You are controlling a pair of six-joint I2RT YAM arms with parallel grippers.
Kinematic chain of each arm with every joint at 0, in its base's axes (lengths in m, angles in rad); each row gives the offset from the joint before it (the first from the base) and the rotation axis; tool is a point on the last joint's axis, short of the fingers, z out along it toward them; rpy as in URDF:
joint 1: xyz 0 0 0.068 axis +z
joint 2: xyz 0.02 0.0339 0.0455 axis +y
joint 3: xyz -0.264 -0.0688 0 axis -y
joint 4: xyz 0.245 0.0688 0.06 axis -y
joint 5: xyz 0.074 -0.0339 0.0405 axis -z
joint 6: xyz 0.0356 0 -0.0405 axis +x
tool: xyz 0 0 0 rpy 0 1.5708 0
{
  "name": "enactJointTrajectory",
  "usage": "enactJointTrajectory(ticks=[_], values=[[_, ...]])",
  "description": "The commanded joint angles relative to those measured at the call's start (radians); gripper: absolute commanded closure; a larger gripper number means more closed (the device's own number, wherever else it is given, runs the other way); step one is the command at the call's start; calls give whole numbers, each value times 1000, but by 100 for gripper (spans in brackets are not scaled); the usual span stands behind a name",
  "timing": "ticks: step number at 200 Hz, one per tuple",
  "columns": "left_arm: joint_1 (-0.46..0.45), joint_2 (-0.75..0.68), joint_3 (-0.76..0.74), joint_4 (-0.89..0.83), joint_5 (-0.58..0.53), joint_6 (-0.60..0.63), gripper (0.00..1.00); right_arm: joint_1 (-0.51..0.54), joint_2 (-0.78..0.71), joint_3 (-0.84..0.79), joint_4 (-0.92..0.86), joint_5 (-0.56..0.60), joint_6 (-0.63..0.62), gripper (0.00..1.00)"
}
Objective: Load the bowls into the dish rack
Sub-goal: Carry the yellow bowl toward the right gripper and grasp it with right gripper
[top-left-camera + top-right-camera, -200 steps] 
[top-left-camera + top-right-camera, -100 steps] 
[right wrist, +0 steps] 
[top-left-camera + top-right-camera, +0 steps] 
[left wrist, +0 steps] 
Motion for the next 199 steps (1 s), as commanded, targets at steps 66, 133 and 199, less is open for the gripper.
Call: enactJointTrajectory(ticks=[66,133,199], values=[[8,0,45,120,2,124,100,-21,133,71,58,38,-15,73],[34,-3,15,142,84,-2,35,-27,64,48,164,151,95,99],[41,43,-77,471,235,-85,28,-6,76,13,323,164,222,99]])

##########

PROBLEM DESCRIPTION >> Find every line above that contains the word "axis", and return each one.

TASK RESPONSE >>
Kinematic chain of each arm with every joint at 0, in its base's axes (lengths in m, angles in rad); each row gives the offset from the joint before it (the first from the base) and the rotation axis; tool is a point on the last joint's axis, short of the fingers, z out along it toward them; rpy as in URDF:
joint 1: xyz 0 0 0.068 axis +z
joint 2: xyz 0.02 0.0339 0.0455 axis +y
joint 3: xyz -0.264 -0.0688 0 axis -y
joint 4: xyz 0.245 0.0688 0.06 axis -y
joint 5: xyz 0.074 -0.0339 0.0405 axis -z
joint 6: xyz 0.0356 0 -0.0405 axis +x

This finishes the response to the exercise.